Absorption by the Earth's atmosphere restricts ground-based observations to radio, near infrared, and visible wavelengths. X-rays are absorbed high above the Earth in the following way:

X-ray photons--tiny high-energy packets of electromagnetic radiation--are absorbed by encounters with individual atoms. Even though the atoms in the atmosphere are widely spaced, the total thickness of the atmosphere is large and the total number of atoms is enormous. An X-ray photon passing through the atmosphere will encounter as many atoms as it would in passing through a 5 meter (16 ft) thick wall of concrete!

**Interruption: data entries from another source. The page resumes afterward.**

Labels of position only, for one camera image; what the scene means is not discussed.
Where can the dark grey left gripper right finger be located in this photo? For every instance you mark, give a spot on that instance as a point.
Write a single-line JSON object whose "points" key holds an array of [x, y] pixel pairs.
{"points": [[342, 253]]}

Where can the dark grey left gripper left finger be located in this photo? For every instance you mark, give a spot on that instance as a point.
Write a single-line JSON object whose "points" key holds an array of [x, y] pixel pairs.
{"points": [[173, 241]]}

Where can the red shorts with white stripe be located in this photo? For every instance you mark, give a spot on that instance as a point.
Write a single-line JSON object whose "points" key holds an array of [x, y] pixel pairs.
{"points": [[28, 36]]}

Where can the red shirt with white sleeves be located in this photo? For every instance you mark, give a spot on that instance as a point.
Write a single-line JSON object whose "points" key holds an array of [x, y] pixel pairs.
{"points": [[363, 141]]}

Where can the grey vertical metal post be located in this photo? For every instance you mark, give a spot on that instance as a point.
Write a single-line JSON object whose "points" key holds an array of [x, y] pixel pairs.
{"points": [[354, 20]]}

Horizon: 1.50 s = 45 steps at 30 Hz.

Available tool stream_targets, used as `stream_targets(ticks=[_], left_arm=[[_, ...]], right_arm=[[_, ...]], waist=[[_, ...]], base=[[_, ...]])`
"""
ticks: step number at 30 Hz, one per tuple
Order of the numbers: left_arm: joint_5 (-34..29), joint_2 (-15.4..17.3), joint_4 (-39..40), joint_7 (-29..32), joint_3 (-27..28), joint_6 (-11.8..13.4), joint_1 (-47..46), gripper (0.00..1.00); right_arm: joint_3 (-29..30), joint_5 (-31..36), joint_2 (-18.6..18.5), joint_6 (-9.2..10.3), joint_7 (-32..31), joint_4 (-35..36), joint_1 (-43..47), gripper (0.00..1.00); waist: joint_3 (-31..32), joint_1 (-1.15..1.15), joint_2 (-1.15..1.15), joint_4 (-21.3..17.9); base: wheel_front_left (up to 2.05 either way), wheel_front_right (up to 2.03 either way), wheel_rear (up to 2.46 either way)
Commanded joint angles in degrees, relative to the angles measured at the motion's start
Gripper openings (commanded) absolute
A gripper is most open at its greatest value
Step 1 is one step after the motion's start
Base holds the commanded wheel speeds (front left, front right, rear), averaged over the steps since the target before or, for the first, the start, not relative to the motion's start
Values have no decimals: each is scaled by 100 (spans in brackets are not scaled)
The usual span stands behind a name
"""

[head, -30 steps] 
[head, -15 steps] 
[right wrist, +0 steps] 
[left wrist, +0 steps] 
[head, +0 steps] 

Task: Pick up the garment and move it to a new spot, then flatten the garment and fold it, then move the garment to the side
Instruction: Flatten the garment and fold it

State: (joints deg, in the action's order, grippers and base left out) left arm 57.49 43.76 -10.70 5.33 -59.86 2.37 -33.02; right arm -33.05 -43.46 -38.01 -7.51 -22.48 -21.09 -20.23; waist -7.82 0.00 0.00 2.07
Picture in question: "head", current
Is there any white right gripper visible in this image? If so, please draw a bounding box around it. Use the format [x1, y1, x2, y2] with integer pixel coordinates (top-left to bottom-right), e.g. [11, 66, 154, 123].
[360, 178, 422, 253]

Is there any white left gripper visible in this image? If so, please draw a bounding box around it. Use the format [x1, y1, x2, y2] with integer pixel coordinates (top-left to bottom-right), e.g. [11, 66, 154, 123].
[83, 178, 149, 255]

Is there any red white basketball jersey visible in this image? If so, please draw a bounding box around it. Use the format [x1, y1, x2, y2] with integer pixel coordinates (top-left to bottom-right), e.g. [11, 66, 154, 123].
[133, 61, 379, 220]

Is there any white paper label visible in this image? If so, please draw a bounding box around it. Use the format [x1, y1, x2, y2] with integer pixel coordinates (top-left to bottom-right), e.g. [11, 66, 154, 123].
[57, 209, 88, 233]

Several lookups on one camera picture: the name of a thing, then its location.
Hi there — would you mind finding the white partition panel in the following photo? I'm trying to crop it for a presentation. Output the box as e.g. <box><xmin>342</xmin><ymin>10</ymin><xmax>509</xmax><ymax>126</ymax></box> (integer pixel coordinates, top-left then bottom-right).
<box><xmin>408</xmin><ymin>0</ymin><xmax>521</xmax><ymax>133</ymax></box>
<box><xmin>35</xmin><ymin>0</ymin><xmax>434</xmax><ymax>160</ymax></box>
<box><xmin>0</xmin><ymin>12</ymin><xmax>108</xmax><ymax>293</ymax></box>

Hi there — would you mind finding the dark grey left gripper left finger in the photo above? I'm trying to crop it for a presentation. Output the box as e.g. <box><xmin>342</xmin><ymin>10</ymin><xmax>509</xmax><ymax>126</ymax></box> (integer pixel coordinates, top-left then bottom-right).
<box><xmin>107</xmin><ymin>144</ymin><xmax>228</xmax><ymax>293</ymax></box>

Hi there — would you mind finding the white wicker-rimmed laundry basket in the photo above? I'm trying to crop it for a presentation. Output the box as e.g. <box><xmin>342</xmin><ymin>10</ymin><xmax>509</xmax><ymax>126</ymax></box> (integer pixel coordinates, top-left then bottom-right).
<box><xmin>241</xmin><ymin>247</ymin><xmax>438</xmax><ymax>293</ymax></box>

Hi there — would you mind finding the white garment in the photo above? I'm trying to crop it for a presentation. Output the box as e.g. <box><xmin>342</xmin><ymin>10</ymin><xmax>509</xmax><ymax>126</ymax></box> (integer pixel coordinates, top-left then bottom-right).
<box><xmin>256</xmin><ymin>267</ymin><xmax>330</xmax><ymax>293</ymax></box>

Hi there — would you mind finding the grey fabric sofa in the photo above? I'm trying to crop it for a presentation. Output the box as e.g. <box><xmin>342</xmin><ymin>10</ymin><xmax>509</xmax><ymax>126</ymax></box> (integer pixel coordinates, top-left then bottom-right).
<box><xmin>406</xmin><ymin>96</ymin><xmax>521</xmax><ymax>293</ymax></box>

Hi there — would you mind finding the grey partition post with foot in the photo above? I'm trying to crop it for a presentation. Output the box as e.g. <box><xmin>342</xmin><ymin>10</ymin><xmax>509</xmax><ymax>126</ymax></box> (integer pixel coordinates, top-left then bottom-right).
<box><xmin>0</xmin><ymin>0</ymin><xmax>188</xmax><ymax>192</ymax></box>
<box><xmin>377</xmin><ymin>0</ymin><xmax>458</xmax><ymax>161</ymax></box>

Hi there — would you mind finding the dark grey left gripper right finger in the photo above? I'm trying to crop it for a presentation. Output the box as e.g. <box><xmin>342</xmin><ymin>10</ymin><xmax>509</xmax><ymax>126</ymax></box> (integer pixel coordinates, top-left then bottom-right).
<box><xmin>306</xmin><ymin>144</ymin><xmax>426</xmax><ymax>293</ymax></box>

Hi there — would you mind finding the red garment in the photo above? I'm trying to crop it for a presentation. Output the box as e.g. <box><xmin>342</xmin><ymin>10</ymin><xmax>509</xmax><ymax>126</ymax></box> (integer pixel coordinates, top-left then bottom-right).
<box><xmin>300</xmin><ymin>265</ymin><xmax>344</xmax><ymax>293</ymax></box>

Absorption restricts ground-based observations to radio, near infrared, and visible wavelengths

What happens when an X-ray is absorbed in the atmosphere?

The energy of the X-ray goes into tearing one of the electrons away from its orbit around the nucleus of a nitrogen or an oxygen atom.

Photo-electric absorption

This process is called photo-electric absorption, because a photon is absorbed in the process of removing an electron from an atom. The high-energy of X-rays is necessary for photo-electric absorption to take place.

X-ray telescopes in orbit above the Earth's atmosphere can collect X-rays from energetic sources billions of light years away. These cosmic X-rays are focused by barrel-shaped mirrors onto an instrument especially designed to measure properties such as the incoming direction and energy of the X-ray photon. A gaseous or solid material in the instrument absorbs the X-rays by the photo-electric effect.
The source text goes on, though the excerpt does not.